Diante de contexto marcado por opiniões divergentes, Dom Pedro I quis assinalar a Independência com símbolos. Após trocar o bracelete azul e branco, com as cores oficiais da monarquia portuguesa de então, pelo verde (da Casa de Bragança) e amarelo (da dinastia da Casa de Habsburgo, da sua esposa, Dona Leopoldina), fez uma encomenda ao pintor francês Jean-Baptiste Debret. Para firmar a ideia de nova nação, era preciso substituir o desenho do pano de boca de cena do teatro, em que súditos portugueses se ajoelhavam perante o reino de Portugal.
A obra de Debret exibia um país com negros, brancos, indígenas e mestiços, além de soldados, civis, mulheres e crianças. Foi pintado ainda um vaso em forma de chifre, uma cornucópia, com frutas tropicais, aos pés do trono onde está sentada uma mulher que representa o poder do novo império, tendo ao fundo matas exuberantes.
— A ideia era reforçar uma espécie de identidade para o novo império — destaca Lucia Bastos.
Jornal “O Espelho” noticia a Independência
Acervo do historiador Rafael Mattoso
Um novo império, aliás, que só virou notícia de jornal no dia 20 de setembro. “Independência ou morte! Eis o grito accorde de todos os Brasileiros”, anunciava O Espelho.

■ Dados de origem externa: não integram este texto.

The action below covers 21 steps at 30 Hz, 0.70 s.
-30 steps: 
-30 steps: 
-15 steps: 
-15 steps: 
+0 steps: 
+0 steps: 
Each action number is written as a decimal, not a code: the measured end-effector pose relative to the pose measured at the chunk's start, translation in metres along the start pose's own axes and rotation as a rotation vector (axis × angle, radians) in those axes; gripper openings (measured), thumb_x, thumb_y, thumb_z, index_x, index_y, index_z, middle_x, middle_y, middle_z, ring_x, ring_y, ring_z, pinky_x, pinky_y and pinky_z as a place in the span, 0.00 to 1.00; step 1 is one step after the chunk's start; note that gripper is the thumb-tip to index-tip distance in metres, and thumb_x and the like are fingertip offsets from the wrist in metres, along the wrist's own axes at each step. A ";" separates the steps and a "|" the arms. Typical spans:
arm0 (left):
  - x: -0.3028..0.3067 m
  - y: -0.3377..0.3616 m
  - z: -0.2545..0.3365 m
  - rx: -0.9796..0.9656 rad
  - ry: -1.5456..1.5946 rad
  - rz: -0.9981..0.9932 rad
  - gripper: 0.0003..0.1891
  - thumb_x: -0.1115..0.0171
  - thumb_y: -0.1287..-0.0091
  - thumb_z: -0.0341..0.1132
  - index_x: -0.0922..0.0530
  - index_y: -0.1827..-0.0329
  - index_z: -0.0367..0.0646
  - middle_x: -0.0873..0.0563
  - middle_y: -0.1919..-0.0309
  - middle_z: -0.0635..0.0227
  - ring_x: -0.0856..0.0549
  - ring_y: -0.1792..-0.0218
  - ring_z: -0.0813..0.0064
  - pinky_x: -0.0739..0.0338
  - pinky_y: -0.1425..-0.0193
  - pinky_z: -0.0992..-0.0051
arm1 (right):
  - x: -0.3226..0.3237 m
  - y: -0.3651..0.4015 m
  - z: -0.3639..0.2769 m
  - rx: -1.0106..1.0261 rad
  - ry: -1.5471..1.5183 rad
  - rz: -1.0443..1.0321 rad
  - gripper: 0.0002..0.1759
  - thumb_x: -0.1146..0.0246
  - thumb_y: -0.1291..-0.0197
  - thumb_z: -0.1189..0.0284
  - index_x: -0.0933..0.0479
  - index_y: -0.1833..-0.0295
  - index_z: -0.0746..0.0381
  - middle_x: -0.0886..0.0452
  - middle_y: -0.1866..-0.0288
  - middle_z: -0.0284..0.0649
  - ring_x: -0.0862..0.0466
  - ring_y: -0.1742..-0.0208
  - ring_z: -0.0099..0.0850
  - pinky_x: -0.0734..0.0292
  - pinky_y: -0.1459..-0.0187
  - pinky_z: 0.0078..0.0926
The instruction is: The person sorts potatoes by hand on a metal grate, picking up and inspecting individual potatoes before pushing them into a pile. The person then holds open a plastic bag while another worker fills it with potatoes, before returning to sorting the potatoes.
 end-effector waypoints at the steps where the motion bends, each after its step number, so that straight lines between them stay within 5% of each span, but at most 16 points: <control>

— O Grito do Ipiranga foi noticiado de forma breve — recorda Mattoso.
Aquarela do Largo do Rossio (hoje Praça Tiradentes) com o Real Theatro de Dom João
Divulgação/Acervo da Biblioteca Nacional
A despeito das resistências, a emancipação se consolidou. Através de imagens, o pano de boca do São João também se perpetua — o original se perdeu, possivelmente em um dos um dos três incêndios que o teatro sofreu, todos no Império. O primeiro aconteceu em 25 de março de 1824, após a saída de Dom Pedro I da casa, onde havia jurado a primeira Constituição do Brasil, e deixou apenas quatro paredes de pé. Depois, as chamas arderam em 1851 e em 1856, o que levou Dom Pedro II a criar o Corpo de Bombeiros.
— Dom João tinha pressa para construir o teatro e, para fazer as suas fundações, utilizou pedras que serviriam para erguer a catedral. O povo dizia que ele usou pedras sagradas para fazer a casa do diabo. Criou-se um mito — conta o diretor do Teatro João Caetano, Marcos Edom. — O fato é que, antigamente, usava-se parafina para fixar a pintura dos cenários, e a iluminação era a vela. Uma combinação que acabava provocando fogo.

O Teatro João Caetano quando foi reconstruído em 1930
Divulgação/Acervo do Teatro João
Os dois grandes painéis do pintor modernista Di Cavalcanti, denominados “Samba” e “Carnaval”, que estão no Teatro João Caetano desde 1930
Divulgação/Teatro João Caetano
“Não existe mais senhor”
O Real Theatro de São João — rebatizado como Imperial Theatro de São Pedro de Alcântara, Teatro Constitucional Fluminense, Teatro de São Pedro, e, finalmente, Teatro João Caetano, em homenagem ao ator e arrendatário do espaço — ficava no antigo Largo do Rossio, que também mudou de nome: virou Praça da Constituição e, em 1890, Praça Tiradentes. Por lá já estava, há quase 30 anos, a estátua equestre de Dom Pedro I.
Teatro mais antigo do Rio, o João Caetano teve quatro concepções arquitetônicas. Em 1928, foi posto abaixo. Dois anos depois, reinaugurado como um prédio moderno, em estilo art-déco, ganhou murais de Di Cavalcanti — “Samba” e “Carnaval” —, tombados como patrimônio, reformados e hoje no foyer, no segundo andar. Do passado imperial, o espaço não guarda relíquias físicas. Uma exposição — fechada temporariamente para a instalação de um elevador no prédio de três andares — conta, em painéis, sua história. No mais, restam lembranças dos primeiros momentos de um país que ganhava autonomia.
— Quando Dom Pedro I entra (no teatro, numa das visitas após a Independência), um militar português grita: “Viva o nosso senhor!”. O público reage e diz que, pelas novas leis constitucionais e liberais, não existe mais senhor — conta Lucia Bastos.